__Exercise directions__:
Omitting all images, transcribe the listing word for word.

__Dataset extract__:
>>>>

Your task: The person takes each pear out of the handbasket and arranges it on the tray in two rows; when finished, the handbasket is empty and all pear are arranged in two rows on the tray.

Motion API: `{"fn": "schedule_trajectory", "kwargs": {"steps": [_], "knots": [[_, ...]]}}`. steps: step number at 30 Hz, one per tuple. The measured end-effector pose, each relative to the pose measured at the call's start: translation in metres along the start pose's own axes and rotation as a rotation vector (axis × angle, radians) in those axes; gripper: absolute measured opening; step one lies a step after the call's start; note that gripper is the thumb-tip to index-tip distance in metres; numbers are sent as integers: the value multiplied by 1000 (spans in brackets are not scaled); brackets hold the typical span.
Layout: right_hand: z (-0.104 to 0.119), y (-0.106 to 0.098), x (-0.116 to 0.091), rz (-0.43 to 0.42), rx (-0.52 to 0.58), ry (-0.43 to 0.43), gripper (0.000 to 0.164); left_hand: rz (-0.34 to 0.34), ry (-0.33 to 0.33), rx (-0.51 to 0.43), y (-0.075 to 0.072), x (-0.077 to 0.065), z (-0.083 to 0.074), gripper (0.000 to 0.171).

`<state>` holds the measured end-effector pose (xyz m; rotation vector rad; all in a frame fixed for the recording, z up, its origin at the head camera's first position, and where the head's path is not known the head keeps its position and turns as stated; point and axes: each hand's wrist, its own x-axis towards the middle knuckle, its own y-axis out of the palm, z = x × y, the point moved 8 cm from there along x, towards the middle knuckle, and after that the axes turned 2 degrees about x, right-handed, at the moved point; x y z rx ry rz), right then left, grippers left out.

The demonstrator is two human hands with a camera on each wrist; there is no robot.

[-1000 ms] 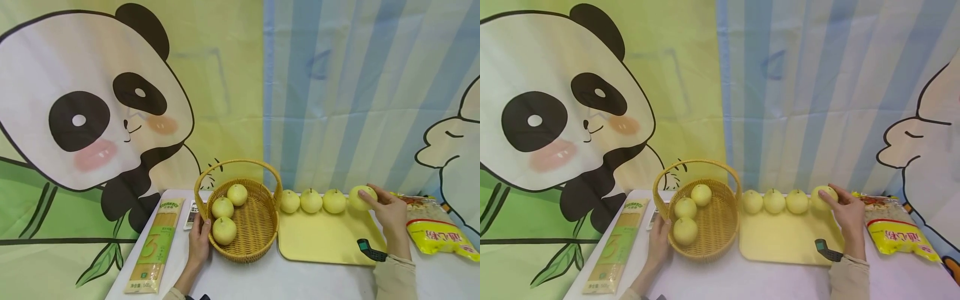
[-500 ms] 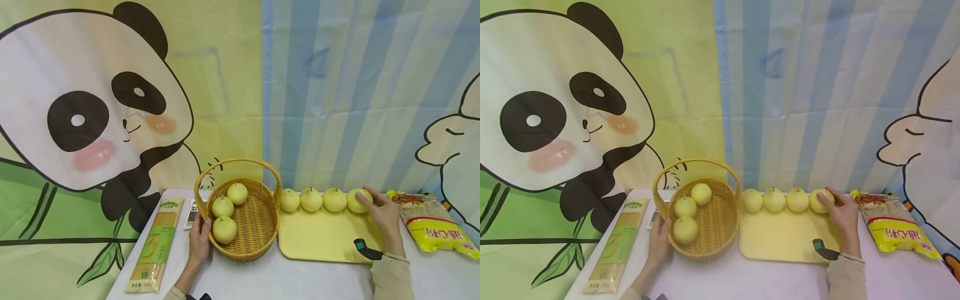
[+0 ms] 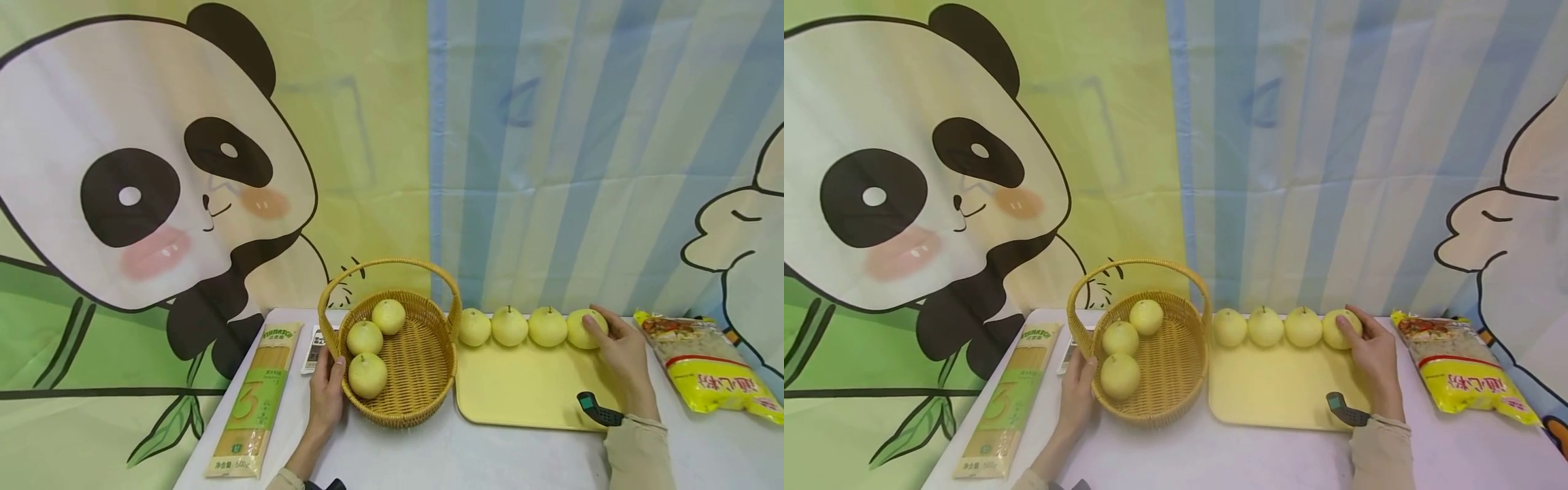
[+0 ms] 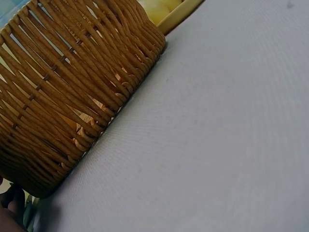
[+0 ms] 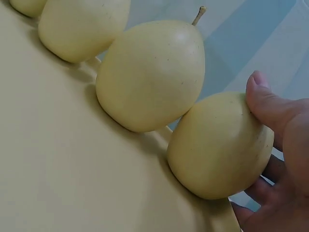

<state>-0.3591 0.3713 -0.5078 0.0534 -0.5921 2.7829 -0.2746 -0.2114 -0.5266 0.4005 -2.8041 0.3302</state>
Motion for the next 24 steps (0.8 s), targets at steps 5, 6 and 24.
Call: {"fn": "schedule_trajectory", "kwargs": {"steps": [5,6,24], "knots": [[-2,-1,0,50,-21,-42,72,2,-4,4,3,1,2,52],[-3,-1,0,53,-24,-46,72,1,-6,4,3,1,2,53],[47,-13,-16,-57,2,-140,67,-4,-1,0,-1,0,2,52]]}}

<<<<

__Reply__:
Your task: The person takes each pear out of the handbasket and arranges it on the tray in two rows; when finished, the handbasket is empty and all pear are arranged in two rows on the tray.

Motion API: `{"fn": "schedule_trajectory", "kwargs": {"steps": [_], "knots": [[_, ...]]}}`. steps: step number at 30 Hz, one per tuple. The measured end-effector pose, each relative to the pose measured at the call's start: translation in metres along the start pose's own axes and rotation as a rotation vector (axis × angle, radians) in those axes; gripper: absolute measured opening; step one lies a step after the call's start; note that gripper is the thumb-tip to index-tip distance in metres; numbers are sent as integers: the value multiplied by 1000 (spans in brackets are not scaled); brackets hold the typical span.
Layout: right_hand: z (-0.104 to 0.119), y (-0.106 to 0.098), x (-0.116 to 0.091), rz (-0.43 to 0.42), rx (-0.52 to 0.58), ry (-0.43 to 0.43), gripper (0.000 to 0.164); left_hand: rz (-0.34 to 0.34), ry (-0.33 to 0.33), rx (-0.51 to 0.43), y (-0.075 to 0.072), x (-0.077 to 0.065), z (-0.083 to 0.074), gripper (0.000 to 0.171).

`<state>` holds the measured end-effector pose (xyz m; rotation vector rad; all in a frame fixed for the recording, z up, its origin at the head camera's first position, and where the head's path is not known the head keeps its position and turns as stated; point and axes: each hand's wrist, its own x-axis towards the middle knuckle, its own y-axis out of the palm, z = x × y, the point moved 8 cm from there along x, towards the middle knuckle, and after that the axes turned 2 degrees about x, right-handed, at the moved point; x y z rx ry rz), right then left, grippers left out.

The demonstrator is two human hands with a camera on each wrist; there is no robot.

[-1000 ms] 
[-500 ms] 
[+0 ms] 
[+0 ms] 
[+0 ms] 

<state>-0.3591 0.3713 -0.5078 0.0534 -0.5921 2.7829 -0.2746 -0.2114 -0.5266 0.4005 -2.8041 0.3302</state>
Motion for the next 24 steps (0.8 s), targets at steps 5, 6 and 24.
Call: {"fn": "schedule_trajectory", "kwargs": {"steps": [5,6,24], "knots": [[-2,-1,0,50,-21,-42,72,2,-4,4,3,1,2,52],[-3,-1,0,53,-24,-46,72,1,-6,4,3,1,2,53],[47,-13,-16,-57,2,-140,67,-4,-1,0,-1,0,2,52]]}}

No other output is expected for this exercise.